* _Your assignment_:
Take the material below and output exactly the run of lines from the one containing "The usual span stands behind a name" down to the one containing "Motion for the", with both included.
Start of Data shown
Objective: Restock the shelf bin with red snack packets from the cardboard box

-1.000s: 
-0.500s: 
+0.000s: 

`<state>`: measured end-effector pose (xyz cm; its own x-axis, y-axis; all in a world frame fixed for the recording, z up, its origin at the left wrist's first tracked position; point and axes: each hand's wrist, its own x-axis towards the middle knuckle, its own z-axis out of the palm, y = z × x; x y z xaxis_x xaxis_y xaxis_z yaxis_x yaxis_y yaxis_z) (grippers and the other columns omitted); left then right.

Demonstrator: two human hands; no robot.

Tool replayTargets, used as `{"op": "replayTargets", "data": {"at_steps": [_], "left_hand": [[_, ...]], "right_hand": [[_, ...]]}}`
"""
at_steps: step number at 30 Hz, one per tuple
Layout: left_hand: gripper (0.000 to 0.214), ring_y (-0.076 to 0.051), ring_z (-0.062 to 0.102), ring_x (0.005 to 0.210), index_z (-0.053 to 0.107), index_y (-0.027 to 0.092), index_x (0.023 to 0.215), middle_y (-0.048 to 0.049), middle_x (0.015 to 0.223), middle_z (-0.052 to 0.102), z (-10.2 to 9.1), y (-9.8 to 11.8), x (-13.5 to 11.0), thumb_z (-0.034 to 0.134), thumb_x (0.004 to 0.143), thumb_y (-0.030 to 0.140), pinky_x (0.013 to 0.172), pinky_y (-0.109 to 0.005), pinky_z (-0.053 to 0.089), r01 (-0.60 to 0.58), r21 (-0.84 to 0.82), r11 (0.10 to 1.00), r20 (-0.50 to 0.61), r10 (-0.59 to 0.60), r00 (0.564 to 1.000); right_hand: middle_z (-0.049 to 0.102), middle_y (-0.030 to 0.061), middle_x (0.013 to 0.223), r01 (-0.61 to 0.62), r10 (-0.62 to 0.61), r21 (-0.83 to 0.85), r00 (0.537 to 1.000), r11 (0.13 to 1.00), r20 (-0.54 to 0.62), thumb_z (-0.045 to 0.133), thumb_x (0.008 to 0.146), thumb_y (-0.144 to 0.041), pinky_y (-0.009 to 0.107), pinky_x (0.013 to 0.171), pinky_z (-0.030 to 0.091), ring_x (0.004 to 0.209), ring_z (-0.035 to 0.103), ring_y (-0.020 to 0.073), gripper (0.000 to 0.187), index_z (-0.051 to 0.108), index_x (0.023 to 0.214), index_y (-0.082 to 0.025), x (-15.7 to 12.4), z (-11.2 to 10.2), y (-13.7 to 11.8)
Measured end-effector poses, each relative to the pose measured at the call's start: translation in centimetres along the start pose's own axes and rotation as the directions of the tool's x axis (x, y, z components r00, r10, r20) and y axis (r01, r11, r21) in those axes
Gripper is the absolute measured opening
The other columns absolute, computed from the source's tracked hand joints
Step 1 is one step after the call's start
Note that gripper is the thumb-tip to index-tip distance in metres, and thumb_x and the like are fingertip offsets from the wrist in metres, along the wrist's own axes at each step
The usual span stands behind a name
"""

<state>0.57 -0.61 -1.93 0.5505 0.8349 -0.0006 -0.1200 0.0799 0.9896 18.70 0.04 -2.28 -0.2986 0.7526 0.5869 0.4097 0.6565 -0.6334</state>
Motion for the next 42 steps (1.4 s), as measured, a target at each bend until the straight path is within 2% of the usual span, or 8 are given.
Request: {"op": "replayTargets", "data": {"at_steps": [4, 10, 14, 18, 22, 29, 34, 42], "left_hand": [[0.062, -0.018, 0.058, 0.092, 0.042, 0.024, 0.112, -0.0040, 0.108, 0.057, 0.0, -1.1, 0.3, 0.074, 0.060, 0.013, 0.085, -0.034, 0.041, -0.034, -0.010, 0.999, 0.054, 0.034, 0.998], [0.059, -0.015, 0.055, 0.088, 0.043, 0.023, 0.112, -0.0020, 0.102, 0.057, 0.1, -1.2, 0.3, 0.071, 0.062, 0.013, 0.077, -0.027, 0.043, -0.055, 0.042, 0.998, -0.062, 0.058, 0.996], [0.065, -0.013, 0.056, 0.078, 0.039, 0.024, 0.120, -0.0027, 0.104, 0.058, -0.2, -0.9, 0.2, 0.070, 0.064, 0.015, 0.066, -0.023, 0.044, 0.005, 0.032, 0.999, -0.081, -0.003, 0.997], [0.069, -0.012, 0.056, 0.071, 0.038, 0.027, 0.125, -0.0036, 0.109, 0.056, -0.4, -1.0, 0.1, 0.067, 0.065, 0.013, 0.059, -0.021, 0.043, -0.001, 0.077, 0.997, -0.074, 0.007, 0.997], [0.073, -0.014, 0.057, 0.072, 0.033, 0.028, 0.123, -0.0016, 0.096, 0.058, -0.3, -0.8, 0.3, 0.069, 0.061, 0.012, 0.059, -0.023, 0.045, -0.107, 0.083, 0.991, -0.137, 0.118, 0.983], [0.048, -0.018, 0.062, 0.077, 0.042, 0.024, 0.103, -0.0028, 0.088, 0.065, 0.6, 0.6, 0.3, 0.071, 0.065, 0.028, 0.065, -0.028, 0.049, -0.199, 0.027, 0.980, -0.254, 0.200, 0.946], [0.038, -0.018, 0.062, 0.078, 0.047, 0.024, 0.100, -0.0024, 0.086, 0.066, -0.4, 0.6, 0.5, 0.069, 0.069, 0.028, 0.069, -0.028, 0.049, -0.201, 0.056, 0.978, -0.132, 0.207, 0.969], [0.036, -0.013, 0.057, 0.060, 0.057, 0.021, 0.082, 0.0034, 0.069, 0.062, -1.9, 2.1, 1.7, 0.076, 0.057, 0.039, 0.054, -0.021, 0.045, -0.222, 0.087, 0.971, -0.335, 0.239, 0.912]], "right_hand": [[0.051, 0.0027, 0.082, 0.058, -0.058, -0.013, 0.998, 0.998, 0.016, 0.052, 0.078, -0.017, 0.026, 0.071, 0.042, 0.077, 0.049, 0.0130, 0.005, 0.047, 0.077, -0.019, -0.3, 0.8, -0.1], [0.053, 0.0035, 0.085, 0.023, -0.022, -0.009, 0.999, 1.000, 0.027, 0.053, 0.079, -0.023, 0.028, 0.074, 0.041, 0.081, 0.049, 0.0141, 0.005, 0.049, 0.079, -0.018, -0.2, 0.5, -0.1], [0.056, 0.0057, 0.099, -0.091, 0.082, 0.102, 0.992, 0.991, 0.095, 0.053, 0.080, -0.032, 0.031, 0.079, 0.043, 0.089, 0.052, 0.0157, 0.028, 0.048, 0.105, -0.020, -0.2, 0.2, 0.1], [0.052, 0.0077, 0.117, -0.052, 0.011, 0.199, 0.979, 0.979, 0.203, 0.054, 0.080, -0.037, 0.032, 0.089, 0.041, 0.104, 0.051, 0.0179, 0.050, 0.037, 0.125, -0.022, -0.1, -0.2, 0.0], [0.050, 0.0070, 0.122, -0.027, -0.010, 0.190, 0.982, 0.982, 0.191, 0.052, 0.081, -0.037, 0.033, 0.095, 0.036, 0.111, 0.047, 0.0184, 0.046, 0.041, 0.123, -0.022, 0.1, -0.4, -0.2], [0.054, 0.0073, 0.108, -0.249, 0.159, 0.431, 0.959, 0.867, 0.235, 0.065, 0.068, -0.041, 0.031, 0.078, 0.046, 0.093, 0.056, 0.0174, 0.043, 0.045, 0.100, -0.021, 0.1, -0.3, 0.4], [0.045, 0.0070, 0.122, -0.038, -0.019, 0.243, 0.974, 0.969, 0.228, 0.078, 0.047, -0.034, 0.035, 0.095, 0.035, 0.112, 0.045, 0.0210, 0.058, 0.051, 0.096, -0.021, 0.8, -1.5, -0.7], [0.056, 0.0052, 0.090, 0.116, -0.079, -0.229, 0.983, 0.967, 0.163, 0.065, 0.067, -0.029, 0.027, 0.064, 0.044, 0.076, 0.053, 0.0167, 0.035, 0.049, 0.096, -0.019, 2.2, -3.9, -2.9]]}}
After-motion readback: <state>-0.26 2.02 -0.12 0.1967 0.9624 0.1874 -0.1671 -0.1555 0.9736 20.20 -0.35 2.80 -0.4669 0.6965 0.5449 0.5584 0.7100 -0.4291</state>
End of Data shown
* _Result_:
The usual span stands behind a name
"""

<state>0.57 -0.61 -1.93 0.5505 0.8349 -0.0006 -0.1200 0.0799 0.9896 18.70 0.04 -2.28 -0.2986 0.7526 0.5869 0.4097 0.6565 -0.6334</state>
Motion for the next 42 steps (1.4 s), as measured, a target at each bend until the straight path is within 2% of the usual span, or 8 are given.

This answer has been given in full.